[[ Data below, beginning ]]

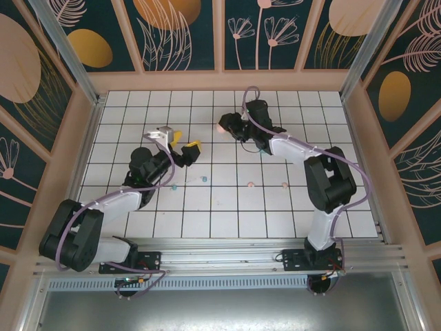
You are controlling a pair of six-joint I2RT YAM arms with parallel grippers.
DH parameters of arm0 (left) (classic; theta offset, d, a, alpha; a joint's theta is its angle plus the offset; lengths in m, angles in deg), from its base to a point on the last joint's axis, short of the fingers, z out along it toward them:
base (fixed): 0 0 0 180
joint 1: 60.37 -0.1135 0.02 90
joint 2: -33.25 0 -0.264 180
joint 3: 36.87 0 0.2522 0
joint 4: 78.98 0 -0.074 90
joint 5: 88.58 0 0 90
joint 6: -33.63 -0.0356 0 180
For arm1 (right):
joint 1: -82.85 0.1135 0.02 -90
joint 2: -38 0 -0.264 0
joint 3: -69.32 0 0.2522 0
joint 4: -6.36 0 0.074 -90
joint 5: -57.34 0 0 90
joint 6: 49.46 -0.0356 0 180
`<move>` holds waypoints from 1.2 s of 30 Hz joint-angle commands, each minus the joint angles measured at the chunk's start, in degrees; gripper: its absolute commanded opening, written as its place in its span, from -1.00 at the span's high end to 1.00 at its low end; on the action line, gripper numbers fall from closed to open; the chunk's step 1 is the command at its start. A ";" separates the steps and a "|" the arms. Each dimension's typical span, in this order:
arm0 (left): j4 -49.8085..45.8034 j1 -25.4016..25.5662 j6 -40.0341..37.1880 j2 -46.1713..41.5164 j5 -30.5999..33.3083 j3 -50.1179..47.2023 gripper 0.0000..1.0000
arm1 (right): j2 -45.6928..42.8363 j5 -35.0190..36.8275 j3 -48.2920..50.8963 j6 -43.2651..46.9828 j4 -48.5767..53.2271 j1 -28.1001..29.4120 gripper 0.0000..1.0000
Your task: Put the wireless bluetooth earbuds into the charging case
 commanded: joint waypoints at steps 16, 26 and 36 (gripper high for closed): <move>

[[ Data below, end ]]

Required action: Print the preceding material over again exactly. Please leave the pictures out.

Written solution:
You are controlling a pair of six-joint I2RT YAM arms with parallel grippers.
DH parameters of arm0 (left) (classic; theta offset, d, a, alpha; a joint's theta is its angle plus the offset; lengths in m, angles in deg), from its base to a point on the last joint's axis, short of the fingers, z out along it toward them:
base (fixed): 0 0 0 180
joint 1: 60.37 -0.1135 0.02 90
joint 2: -33.25 0 -0.264 180
joint 3: 36.87 0 0.2522 0
joint 4: 78.98 0 -0.074 90
joint 5: 88.58 0 0 90
joint 6: -33.63 -0.0356 0 180
For arm1 (right):
joint 1: -82.85 0.1135 0.02 -90
joint 2: -38 0 -0.264 0
joint 3: -69.32 0 0.2522 0
joint 4: -6.36 0 0.074 -90
joint 5: -57.34 0 0 90
joint 6: 49.46 -0.0356 0 180
`<move>` holds waypoints from 1.2 s of 30 Hz joint-angle commands, each minus the joint angles measured at the chunk's start, in degrees; gripper: its absolute commanded opening, written as its place in its span, from -1.00 at the span's high end to 1.00 at its low end; on the action line, gripper numbers fall from closed to open; the chunk's step 1 is the command at its start. A ";" separates the steps and a "|" the arms. Each dimension's typical span, in this order:
arm0 (left): j4 -49.8085..45.8034 j1 -25.4016..25.5662 j6 -40.0341..37.1880 j2 -46.1713..41.5164 j5 -30.5999..33.3083 j3 -50.1179..47.2023 gripper 0.0000..1.0000
arm1 (right): j2 -45.6928..42.8363 j5 -35.0190..36.8275 j3 -48.2920..50.8963 j6 -43.2651..46.9828 j4 -48.5767..53.2271 j1 -28.1001..29.4120 gripper 0.0000..1.0000
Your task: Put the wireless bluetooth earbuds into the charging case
 commanded: joint waypoints at steps 16, 26 and 36 (gripper high for closed): <move>

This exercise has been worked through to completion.